How can I calculate $\frac{\partial \log |\Sigma|}{\partial \rho }$ where $\Sigma=(1-\rho)I+\rho\mathbf{1}\mathbf{1}^\top$?

Question

I need to calculate the $\dfrac{\partial \log |\Sigma|}{\partial \rho }$ when $\Sigma = (1-\rho) I + \rho \mathbf{1} \mathbf{1}^\top$ and $\Sigma$ has dimension $p \times p$.

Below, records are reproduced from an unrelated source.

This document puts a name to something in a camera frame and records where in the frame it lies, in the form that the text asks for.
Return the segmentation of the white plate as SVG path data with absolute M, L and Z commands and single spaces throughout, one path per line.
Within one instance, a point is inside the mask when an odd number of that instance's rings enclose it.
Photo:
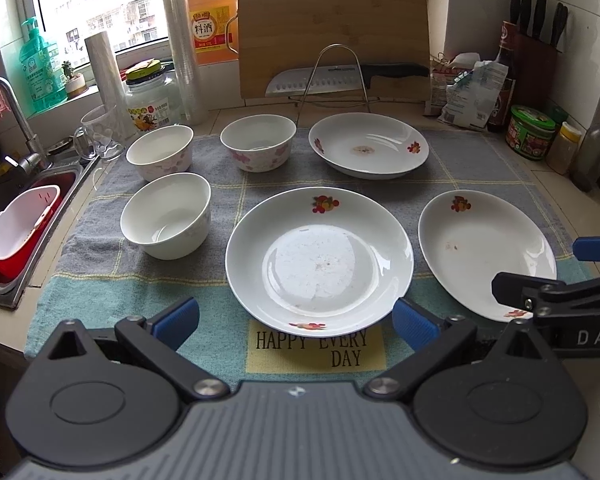
M 385 318 L 410 288 L 413 246 L 398 219 L 345 188 L 294 188 L 234 227 L 225 273 L 242 307 L 288 335 L 354 334 Z
M 321 119 L 308 134 L 310 148 L 332 168 L 363 180 L 392 180 L 421 167 L 429 145 L 414 127 L 373 113 Z
M 444 192 L 418 220 L 420 250 L 442 287 L 471 312 L 495 322 L 531 318 L 505 307 L 491 292 L 500 272 L 556 278 L 553 249 L 535 223 L 514 205 L 471 190 Z

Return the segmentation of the plain white bowl front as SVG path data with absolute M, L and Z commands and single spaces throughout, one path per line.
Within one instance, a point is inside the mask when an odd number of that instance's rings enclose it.
M 159 260 L 197 250 L 211 223 L 211 185 L 199 174 L 178 172 L 143 186 L 124 206 L 120 229 L 131 244 Z

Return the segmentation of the white bowl faint flowers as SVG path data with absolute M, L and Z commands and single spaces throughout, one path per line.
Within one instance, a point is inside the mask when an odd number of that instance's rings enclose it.
M 147 182 L 189 170 L 194 137 L 194 130 L 184 125 L 152 130 L 129 147 L 126 160 Z

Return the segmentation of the white plate back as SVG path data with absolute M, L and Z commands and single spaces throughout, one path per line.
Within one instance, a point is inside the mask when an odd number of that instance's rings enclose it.
M 363 180 L 392 180 L 421 167 L 429 145 L 414 127 L 373 113 L 321 119 L 308 134 L 310 148 L 332 168 Z

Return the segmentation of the grey teal checked towel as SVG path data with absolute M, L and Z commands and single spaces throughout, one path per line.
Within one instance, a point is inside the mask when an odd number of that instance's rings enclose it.
M 140 189 L 124 160 L 112 166 L 62 248 L 30 324 L 24 354 L 33 358 L 56 325 L 77 318 L 88 328 L 110 327 L 130 314 L 154 315 L 193 297 L 200 307 L 196 332 L 181 354 L 230 385 L 254 380 L 366 382 L 406 358 L 410 347 L 384 321 L 352 337 L 309 340 L 272 332 L 238 304 L 224 273 L 230 232 L 260 200 L 300 186 L 328 185 L 364 194 L 386 207 L 409 237 L 434 196 L 471 188 L 507 200 L 544 233 L 559 277 L 580 282 L 591 273 L 571 252 L 572 239 L 524 162 L 492 134 L 429 130 L 424 166 L 401 179 L 352 179 L 326 165 L 309 146 L 306 130 L 292 141 L 290 159 L 265 174 L 246 174 L 216 136 L 195 143 L 194 169 L 212 187 L 211 229 L 196 252 L 173 261 L 146 255 L 120 230 L 122 210 Z

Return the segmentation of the white seasoning bag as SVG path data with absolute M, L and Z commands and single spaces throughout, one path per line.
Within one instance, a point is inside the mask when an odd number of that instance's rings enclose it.
M 446 104 L 440 122 L 455 127 L 482 130 L 488 122 L 507 74 L 495 61 L 479 61 L 446 89 Z

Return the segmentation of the knife block with knives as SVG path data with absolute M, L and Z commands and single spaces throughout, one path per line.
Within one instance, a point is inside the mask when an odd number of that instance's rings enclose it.
M 546 0 L 510 0 L 510 21 L 517 26 L 514 67 L 517 76 L 513 103 L 542 110 L 553 89 L 558 41 L 568 20 L 568 8 L 557 3 L 550 25 L 550 40 L 541 39 L 546 18 Z

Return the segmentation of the clear glass mug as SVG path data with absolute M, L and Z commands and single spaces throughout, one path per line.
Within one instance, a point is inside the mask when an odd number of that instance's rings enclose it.
M 114 105 L 107 110 L 101 105 L 81 118 L 81 125 L 73 133 L 74 147 L 86 160 L 96 157 L 114 160 L 124 152 L 121 133 L 117 107 Z

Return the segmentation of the steel sink faucet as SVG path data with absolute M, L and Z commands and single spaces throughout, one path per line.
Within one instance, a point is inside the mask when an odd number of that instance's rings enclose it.
M 21 106 L 16 98 L 12 85 L 6 78 L 0 77 L 0 91 L 4 96 L 10 111 L 15 116 L 15 120 L 24 136 L 30 155 L 27 157 L 28 164 L 38 170 L 46 170 L 52 166 L 52 161 L 48 158 L 45 148 L 38 136 L 31 129 L 26 116 L 23 115 Z

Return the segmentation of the red white snack bag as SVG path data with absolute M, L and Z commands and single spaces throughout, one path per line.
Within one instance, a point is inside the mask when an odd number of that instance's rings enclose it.
M 430 56 L 430 97 L 425 102 L 424 115 L 439 116 L 446 104 L 446 89 L 454 80 L 469 72 L 481 60 L 478 52 L 464 52 L 447 58 L 443 52 Z

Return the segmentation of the glass jar green lid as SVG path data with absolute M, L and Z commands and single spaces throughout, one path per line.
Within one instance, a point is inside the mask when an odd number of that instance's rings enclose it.
M 181 121 L 182 100 L 176 81 L 156 58 L 125 71 L 125 109 L 140 134 Z

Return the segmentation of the short stack plastic cups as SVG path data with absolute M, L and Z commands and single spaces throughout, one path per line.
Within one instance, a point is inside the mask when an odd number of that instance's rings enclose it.
M 85 47 L 102 104 L 107 112 L 116 112 L 120 128 L 116 140 L 128 148 L 136 140 L 137 131 L 126 110 L 125 86 L 107 33 L 87 37 Z

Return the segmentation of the green dish soap bottle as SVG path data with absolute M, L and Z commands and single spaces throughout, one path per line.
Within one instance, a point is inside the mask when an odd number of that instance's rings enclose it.
M 61 66 L 58 43 L 45 39 L 35 16 L 21 26 L 28 40 L 21 47 L 19 62 L 35 113 L 42 113 L 67 99 L 66 77 Z

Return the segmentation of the tall stack plastic cups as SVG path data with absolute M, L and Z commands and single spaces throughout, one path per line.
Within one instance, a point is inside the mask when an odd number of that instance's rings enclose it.
M 162 0 L 162 2 L 184 114 L 190 126 L 200 125 L 207 120 L 209 111 L 204 102 L 200 83 L 194 40 L 189 24 L 188 1 Z

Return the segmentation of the bamboo cutting board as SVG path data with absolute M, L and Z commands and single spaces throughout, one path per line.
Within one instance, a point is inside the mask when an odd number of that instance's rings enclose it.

I try to use the formula presented here and here but the result is not right.

Answer 1

The derivative wrt $\rho$ is $\operatorname{trace}((-I+11^T){\Sigma}^{-1})$.

Answer 2

To obtain loup blanc's result $$\eqalign{ \Sigma &= I + \rho\,({\tt\large 11}^T-I) \\ d\Sigma &= ({\tt\large 11}^T-I)\,d\rho \\ \beta &= \det(\Sigma) \\ d\beta &= \beta\,\Sigma^{-1} \\ \lambda &= \log(\beta) \\ d\lambda &= \frac{d\beta}{\beta} \\ &= \Sigma^{-1}:d\Sigma \\ &= \Sigma^{-1}:({\tt\large 11}^T-I)\,d\rho \\ \frac{d\lambda}{d\rho} &= \Sigma^{-1}:({\tt\large 11}^T-I) \\ }$$ where a colon is used as a convenient product notation for the trace, i.e. $$\eqalign{A:B = {\rm tr}(A^TB)}$$ and Jacobi's formula is used to differentiate $\beta$.